▶ [TASK TO COMPLETE] Your job with the data below: print everything from the line that holds "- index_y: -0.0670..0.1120" down to the line that holds "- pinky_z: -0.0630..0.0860", ends included, exactly, and nothing else.

⟨

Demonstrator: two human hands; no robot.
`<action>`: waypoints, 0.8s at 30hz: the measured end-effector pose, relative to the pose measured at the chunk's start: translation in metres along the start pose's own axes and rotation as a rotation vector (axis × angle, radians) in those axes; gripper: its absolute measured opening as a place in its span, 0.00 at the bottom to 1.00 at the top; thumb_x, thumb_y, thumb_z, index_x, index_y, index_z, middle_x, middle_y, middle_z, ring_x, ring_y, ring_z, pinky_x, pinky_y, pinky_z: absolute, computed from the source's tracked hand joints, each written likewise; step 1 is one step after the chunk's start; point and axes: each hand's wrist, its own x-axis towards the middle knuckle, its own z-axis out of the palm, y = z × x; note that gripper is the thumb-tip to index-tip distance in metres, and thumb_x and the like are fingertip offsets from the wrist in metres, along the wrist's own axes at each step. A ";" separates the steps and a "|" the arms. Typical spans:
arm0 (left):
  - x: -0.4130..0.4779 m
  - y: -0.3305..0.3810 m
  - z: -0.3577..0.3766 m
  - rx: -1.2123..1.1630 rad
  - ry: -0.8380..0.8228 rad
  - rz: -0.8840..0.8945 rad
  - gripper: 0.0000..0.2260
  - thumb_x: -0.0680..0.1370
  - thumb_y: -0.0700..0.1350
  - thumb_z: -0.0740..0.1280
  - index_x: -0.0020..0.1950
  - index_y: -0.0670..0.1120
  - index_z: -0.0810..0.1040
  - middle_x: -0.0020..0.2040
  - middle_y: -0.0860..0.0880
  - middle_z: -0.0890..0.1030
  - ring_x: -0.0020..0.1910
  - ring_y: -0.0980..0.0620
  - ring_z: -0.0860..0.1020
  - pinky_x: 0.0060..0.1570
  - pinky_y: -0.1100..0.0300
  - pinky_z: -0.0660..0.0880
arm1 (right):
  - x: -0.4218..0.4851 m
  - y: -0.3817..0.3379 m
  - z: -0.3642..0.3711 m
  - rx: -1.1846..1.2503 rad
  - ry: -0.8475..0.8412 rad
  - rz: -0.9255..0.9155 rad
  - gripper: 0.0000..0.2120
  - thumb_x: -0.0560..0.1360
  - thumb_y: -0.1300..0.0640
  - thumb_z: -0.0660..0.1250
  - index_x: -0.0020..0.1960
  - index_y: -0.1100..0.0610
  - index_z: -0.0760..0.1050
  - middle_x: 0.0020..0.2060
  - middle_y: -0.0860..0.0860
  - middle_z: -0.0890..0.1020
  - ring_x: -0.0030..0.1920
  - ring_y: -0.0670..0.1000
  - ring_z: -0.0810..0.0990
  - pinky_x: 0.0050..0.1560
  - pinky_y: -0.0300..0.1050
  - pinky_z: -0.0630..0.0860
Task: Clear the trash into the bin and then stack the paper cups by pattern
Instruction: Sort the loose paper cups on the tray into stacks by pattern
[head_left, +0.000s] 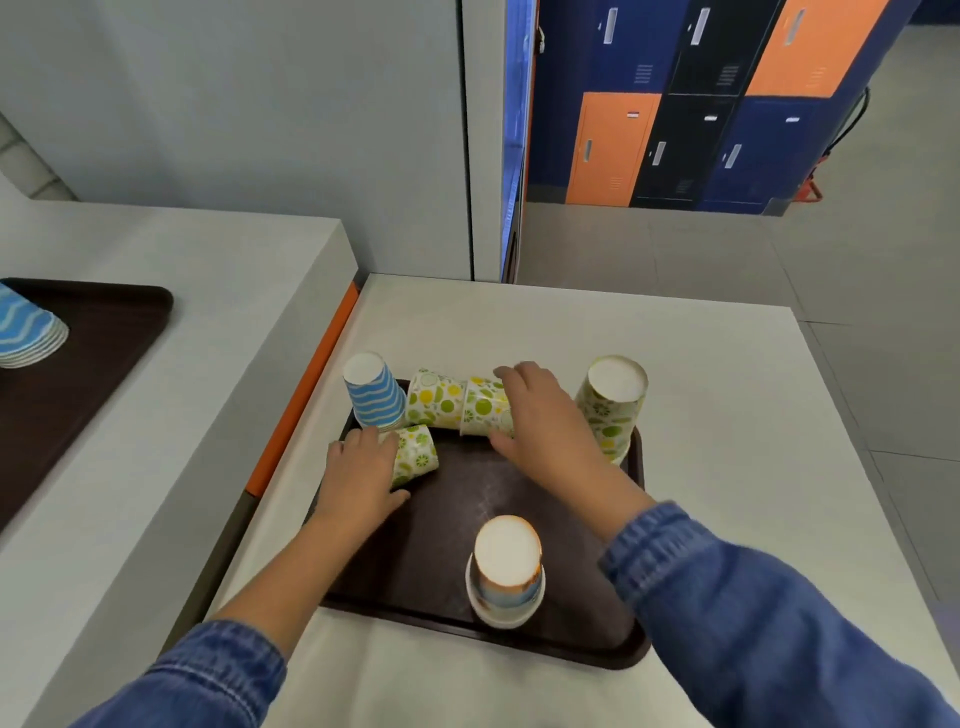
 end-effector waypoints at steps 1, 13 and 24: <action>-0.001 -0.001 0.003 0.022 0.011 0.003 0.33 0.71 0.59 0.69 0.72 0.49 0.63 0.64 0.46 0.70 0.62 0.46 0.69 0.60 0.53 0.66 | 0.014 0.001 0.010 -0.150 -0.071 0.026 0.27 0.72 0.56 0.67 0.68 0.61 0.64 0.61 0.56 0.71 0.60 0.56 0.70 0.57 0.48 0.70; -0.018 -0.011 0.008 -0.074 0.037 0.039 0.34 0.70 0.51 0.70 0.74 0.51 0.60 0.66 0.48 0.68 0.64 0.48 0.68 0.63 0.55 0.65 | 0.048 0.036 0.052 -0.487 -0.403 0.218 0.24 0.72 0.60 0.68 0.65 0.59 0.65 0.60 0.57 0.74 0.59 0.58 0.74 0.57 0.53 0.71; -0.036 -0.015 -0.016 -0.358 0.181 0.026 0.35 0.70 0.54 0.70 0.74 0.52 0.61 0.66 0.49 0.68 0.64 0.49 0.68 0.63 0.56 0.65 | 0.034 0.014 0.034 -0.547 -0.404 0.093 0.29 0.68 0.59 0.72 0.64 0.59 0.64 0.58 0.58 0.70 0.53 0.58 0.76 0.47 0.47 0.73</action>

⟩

▶ [SOLUTION BELOW]
  - index_y: -0.0670..0.1120
  - index_z: -0.0810..0.1040
  - middle_x: -0.0020..0.2040
  - middle_y: -0.0860..0.0880
  - middle_z: -0.0890..0.1030
  - ring_x: -0.0020..0.1910
  - ring_y: -0.0980..0.0620
  - ring_z: -0.0860..0.1020
  - pinky_x: 0.0060..0.1570
  - pinky_y: -0.1100..0.0300
  - pinky_z: -0.0660..0.0880
arm1 (right):
  - x: -0.4218..0.4851 m
  - y: -0.3817..0.3379 m
  - z: -0.3642..0.3711 m
  - rx: -1.1846..1.2503 rad
  - ry: -0.8475..0.8412 rad
  - rz: -0.9255..0.9155 rad
  - gripper: 0.0000..0.2120
  - thumb_x: -0.0560..0.1360
  - thumb_y: -0.1300..0.0640
  - thumb_z: -0.0660..0.1250
  - index_x: -0.0020..0.1960
  - index_y: -0.1100..0.0610
  - index_z: -0.0760..0.1050
  - middle_x: 0.0020..0.2060
  - middle_y: -0.0860..0.0860
  - middle_z: -0.0890..0.1020
  - ring_x: -0.0030..0.1920
  - ring_y: -0.0670..0.1000
  - ring_z: -0.0810..0.0990
  - pinky_x: 0.0050..0.1560
  - pinky_y: -0.0300..0.1050
  - pinky_z: -0.0630..0.0860

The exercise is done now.